When Dinar got a special immigrant visa for Afghans and Iraqis whose service to the U.S. put them in danger in their homelands, Bourbeau volunteered to take him into his home and be his guide to America.
Working with Heartland Alliance, the Chicago resettlement agency that brought Dinar to the U.S., Bourbeau picked up Dinar at O’Hare International Airport on Sept. 17.
He drove Dinar to Champaign, where he and his wife, Katie, set up Dinar in a bedroom in their home in a quiet neighborhood.
Bourbeau helped Dinar through the paperwork of applying for a Social Security card and for temporary government assistance. He took him to the secretary of state’s facility to start the process of getting a driver’s license.
He bought Dinar $900 worth of clothes for job interviews — a suit, shirts and a tie, socks and dress shoes. He is trying to help Dinar get a civil service job at the university, which would offer educational benefits that could lead to an American college degree.
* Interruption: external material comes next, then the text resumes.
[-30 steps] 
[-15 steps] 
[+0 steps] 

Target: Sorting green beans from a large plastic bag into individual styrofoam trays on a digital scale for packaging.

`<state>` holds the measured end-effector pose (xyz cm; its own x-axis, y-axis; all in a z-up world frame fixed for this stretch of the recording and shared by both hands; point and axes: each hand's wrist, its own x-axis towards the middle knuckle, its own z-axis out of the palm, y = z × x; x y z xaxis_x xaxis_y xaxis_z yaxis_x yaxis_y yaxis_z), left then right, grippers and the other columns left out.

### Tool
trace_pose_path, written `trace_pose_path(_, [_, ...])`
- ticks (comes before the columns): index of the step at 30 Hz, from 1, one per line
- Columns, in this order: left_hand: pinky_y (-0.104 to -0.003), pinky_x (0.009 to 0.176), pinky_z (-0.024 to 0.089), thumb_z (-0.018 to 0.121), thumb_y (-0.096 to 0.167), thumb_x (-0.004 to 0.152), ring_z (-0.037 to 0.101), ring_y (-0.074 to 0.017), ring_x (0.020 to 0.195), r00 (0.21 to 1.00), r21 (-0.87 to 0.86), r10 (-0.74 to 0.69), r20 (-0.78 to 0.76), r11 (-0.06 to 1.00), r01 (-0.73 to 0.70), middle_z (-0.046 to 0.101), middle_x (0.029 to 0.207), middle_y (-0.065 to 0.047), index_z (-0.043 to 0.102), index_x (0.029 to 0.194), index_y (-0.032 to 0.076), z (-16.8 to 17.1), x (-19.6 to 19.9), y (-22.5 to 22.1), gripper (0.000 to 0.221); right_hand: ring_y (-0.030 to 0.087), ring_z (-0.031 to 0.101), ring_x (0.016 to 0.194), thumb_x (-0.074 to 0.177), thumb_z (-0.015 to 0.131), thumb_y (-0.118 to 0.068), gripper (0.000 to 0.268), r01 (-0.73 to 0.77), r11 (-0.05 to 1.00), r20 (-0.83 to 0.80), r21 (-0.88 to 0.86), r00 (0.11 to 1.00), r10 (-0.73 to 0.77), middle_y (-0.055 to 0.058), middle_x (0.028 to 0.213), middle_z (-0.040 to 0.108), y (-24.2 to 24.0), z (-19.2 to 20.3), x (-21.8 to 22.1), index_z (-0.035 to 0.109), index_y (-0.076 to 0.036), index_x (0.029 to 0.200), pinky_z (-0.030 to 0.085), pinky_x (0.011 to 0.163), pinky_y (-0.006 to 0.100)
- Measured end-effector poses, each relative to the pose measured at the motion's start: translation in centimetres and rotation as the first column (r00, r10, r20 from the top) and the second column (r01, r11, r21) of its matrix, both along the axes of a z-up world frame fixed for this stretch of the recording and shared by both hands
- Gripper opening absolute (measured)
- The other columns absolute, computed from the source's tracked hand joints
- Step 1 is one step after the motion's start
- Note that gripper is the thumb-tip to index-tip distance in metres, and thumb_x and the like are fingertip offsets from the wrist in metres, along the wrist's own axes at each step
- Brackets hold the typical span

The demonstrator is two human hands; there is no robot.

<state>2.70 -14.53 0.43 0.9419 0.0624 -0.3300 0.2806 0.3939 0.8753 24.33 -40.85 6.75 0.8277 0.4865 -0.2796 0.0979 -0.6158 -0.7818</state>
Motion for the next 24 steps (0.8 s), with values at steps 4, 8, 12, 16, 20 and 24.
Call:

Bourbeau sees his actions as paying back a debt.
“He’s done more for this country than a lot of people that live in this country,” he said. “He’s as much a Marine as I am.”
Dinar sees Bourbeau’s help as a crucial introduction to a new life.
“To find a person that guides you in a country where you know nobody … that was quite helpful,” he said.
The Bourbeaus are teaching him how to live in America, he said.
“They help me out about culture and people and society,” he said. “They’re, right now, everyone to me.”
It is not uncommon for U.S. military personnel to step forward to help their former interpreters in some way when they come to this country, said Darwensi Clark, associate director of refugee family services at Heartland Alliance. About 30 percent of holders of special immigrant visas move into the house or the community of someone they knew in the U.S. military, he said.